Growth from branded formulations and the US business will hold the key for Dr Reddy’s Laboratories, while the fallout of the JB Chemicals deal will have negligible impact on the Russian and Commonwealth of Independent States (CIS) markets. The growth story stays intact, though the stock has declined 8.3 per cent during the September quarter, in line with the decline in the healthcare index, due to economic slowdown concerns in its key markets (US and Europe).
The company recently launched the generic version of anti-allergic and decongestant brand Allegra D24 in the US. This is likely to improve its earnings per share for FY12 by Rs 4. This launch, coupled with approval for two other generic drugs as well as growth prospects in branded business, has prompted most analysts to maintain a buy rating.
DEAL FALLOUT
While the US launches and approvals are positive, the deal with J B Chemicals for its over-the-counter (OTC) brands in the Russia/CIS region did not materialise due to disagreements on receivables. The deal was at attractive valuations of 1.6 times sales and would have added Rs 100 crore per annum to revenues. More, it would have allowed Dr Reddy's access to around 20 prescriptions and OTC portfolios of J B Chemicals for a consideration of around $35 million (around Rs 155 crore).
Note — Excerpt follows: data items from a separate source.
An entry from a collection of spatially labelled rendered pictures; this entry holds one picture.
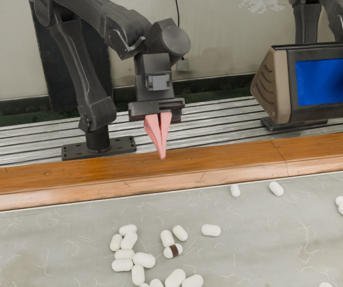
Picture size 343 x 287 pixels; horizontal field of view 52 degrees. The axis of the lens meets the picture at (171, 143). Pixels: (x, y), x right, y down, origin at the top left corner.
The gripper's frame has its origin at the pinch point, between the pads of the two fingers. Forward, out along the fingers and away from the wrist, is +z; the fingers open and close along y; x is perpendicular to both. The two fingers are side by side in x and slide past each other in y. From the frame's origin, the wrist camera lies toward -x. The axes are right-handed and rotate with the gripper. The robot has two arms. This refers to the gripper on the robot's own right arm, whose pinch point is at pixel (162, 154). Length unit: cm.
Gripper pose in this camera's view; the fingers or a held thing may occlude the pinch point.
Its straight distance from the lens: 63.6
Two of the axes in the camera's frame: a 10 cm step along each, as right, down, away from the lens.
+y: 9.8, -1.1, 1.5
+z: 1.5, 9.5, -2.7
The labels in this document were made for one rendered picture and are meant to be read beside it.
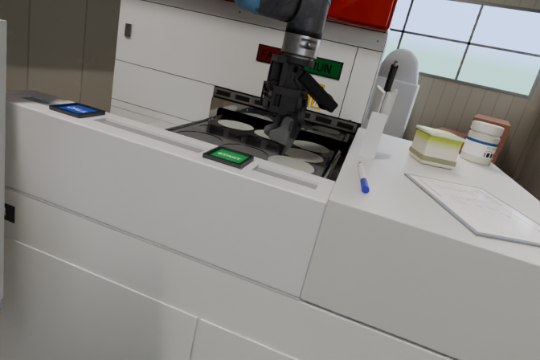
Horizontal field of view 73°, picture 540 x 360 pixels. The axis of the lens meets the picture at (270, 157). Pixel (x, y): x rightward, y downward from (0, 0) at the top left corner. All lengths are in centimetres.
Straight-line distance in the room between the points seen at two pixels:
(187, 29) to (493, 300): 101
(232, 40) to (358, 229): 80
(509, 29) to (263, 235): 662
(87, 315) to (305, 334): 36
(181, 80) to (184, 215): 74
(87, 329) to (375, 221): 50
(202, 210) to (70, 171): 22
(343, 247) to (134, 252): 31
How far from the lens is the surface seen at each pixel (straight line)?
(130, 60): 130
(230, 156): 52
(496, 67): 690
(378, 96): 70
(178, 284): 58
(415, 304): 50
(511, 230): 57
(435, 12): 701
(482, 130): 100
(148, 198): 54
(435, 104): 691
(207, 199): 50
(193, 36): 118
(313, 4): 75
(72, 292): 71
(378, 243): 46
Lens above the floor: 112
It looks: 16 degrees down
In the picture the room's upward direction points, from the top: 13 degrees clockwise
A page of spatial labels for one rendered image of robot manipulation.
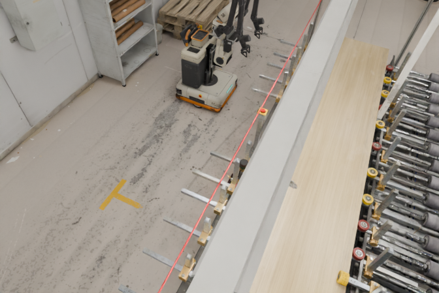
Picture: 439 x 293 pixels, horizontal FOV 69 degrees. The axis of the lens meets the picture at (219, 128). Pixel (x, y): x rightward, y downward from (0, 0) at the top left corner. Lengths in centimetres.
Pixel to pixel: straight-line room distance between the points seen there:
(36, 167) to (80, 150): 48
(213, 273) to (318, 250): 186
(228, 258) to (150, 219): 284
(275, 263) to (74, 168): 252
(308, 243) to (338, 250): 20
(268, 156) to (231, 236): 21
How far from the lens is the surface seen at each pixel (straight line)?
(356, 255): 251
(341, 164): 290
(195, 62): 395
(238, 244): 63
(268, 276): 228
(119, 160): 389
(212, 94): 416
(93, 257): 339
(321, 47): 113
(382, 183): 297
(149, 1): 488
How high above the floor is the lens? 304
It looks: 47 degrees down
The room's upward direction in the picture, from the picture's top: 4 degrees clockwise
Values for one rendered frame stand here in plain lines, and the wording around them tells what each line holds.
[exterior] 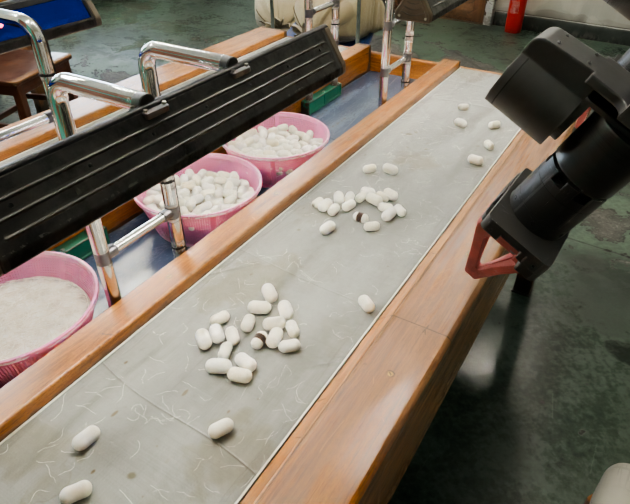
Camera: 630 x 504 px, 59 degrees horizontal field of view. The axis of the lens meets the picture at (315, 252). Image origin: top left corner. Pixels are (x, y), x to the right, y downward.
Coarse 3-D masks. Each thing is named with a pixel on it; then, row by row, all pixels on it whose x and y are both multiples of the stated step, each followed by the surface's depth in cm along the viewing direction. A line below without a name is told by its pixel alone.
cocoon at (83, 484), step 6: (84, 480) 63; (72, 486) 63; (78, 486) 63; (84, 486) 63; (90, 486) 63; (60, 492) 63; (66, 492) 62; (72, 492) 62; (78, 492) 62; (84, 492) 63; (90, 492) 63; (60, 498) 62; (66, 498) 62; (72, 498) 62; (78, 498) 62
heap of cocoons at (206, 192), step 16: (176, 176) 124; (192, 176) 124; (208, 176) 124; (224, 176) 125; (160, 192) 121; (192, 192) 122; (208, 192) 118; (224, 192) 118; (240, 192) 118; (160, 208) 116; (192, 208) 115; (208, 208) 114; (224, 208) 114
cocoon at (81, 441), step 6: (90, 426) 69; (96, 426) 69; (84, 432) 68; (90, 432) 68; (96, 432) 69; (78, 438) 68; (84, 438) 68; (90, 438) 68; (96, 438) 69; (72, 444) 68; (78, 444) 67; (84, 444) 68; (90, 444) 69; (78, 450) 68
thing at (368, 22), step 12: (300, 0) 381; (324, 0) 369; (348, 0) 366; (372, 0) 375; (300, 12) 380; (324, 12) 370; (348, 12) 366; (372, 12) 379; (384, 12) 395; (300, 24) 382; (348, 24) 370; (360, 24) 374; (372, 24) 389; (348, 36) 374; (360, 36) 384
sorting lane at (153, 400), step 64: (448, 128) 145; (512, 128) 145; (320, 192) 119; (448, 192) 119; (256, 256) 100; (320, 256) 100; (384, 256) 100; (192, 320) 87; (256, 320) 87; (320, 320) 87; (128, 384) 77; (192, 384) 77; (256, 384) 77; (320, 384) 77; (0, 448) 69; (64, 448) 69; (128, 448) 69; (192, 448) 69; (256, 448) 69
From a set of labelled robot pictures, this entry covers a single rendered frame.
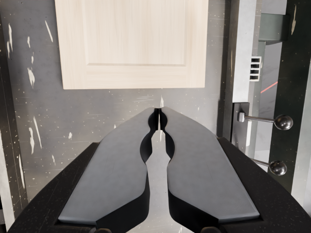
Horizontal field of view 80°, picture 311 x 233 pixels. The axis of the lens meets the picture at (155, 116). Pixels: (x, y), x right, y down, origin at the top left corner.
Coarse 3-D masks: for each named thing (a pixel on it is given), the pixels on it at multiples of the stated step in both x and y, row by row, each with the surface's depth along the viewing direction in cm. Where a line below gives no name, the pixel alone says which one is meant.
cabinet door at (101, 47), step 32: (64, 0) 42; (96, 0) 44; (128, 0) 45; (160, 0) 47; (192, 0) 48; (64, 32) 44; (96, 32) 45; (128, 32) 47; (160, 32) 48; (192, 32) 50; (64, 64) 45; (96, 64) 46; (128, 64) 48; (160, 64) 50; (192, 64) 51
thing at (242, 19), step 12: (240, 0) 48; (252, 0) 49; (240, 12) 49; (252, 12) 50; (240, 24) 50; (252, 24) 50; (240, 36) 50; (252, 36) 51; (228, 48) 54; (240, 48) 51; (228, 60) 54; (240, 60) 52; (228, 72) 55; (240, 72) 52; (228, 84) 55; (240, 84) 53; (228, 96) 55; (240, 96) 54; (228, 108) 55; (228, 120) 56; (228, 132) 56
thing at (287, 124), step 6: (240, 114) 53; (240, 120) 53; (258, 120) 50; (264, 120) 49; (270, 120) 48; (276, 120) 46; (282, 120) 45; (288, 120) 44; (276, 126) 46; (282, 126) 45; (288, 126) 44
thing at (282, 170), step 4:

STEADY DOSE OF GROWTH | |||
In Rs crore | FY2011 | FY2012E | FY2013E |
Revenue | 7,469 | 8,936.72 | 10,115 |
% change | 6.30 | 19.64 | 13.19 |
Ebitda | 1,562 | 1,984.55 | 2,255.04 |
Ebitda (%) | 20.90 | 22.20 | 22.30 |
Profits | 1,104 | 1,334.21 | 1,556.33 |
% change | 934.10 | 20.85 | 16.65 |
EPS (Rs ) | 65.28 | 79.29 | 92.15 |
PE (x) | 23.50 | 19.30 | 16.60 |
Source- CapitaLine, Bloomberg, Analyst Reports |
Though the deal would have started adding to the bottom line of Dr Reddy's in the first year itself and played an important role in strengthening its portfolio, the overall impact of the pact falling through is limited, feel analysts. Further, the fact the products were to be supplied by J B Chemicals from India would not have been beneficial in the long run, considering the regulatory changes. Russia aims at shifting to local production of at least 50 per cent of the imported drugs by 2017.
RUSSIA/CIS REGION OUTLOOK
Russia and CIS are important markets for Dr Reddy's, contributing 15 per cent of the total revenues. Further, the company already has a huge portfolio in the region, including products as Omez, Nise, Ketorol and Ciprolet that are leaders in their respective segments. The deal with J B Chemicals would have added two leading brands, Metrogyl and Jocet, to the basket. The J B Chemicals portfolio would have contributed slightly less than 10 per cent to Dr Reddy's revenues of around Rs 1,086 crore from Russia and CIS. Thus, the termination of the deal does not have a major impact for Dr Reddy's overall revenues and region-specific numbers.
Given the regulatory issues, the company has already inked an agreement with R-Pharma, a Russian pharma manufacturer, to make drugs with technical know-how from Dr Reddy's, says a Religare Securities report. Further, reports indicate Dr Reddy's may acquire manufacturing facilities in Russia.
OUTLOOK
During the September quarter, Motilal Oswal analysts expect core revenues (excluding one-off sales) to grow by 13 per cent on the back of a 23 per cent jump year-on-year in generic sales. The acquisition of Glaxo's penicillin manufacturing facilities would boost US revenues by 47.4 per cent. On the flip side, domestic revenue growth from acute segment (anti-infective and anti-malarial) during the quarter may remain muted at just eight percent, as compared to 25 per cent in the year ago quarter, according to Edelweiss Securities estimates. However, the benefits of a strong dollar compared to the rupee will also accrue to Dr Reddy's, though some mark to market losses on foreign currency-denominated short-term borrowings may negate some of the gains. US revenues, which contributed around 25 per cent during FY11 to overall revenues are expected to be strong with launches on exclusivity as well as from limited competition products. Analysts at Motilal Oswal estimate the growth in the current fiscal from branded formulations (14.5 per cent) and US business (over eight per cent) will be the key revenue driver.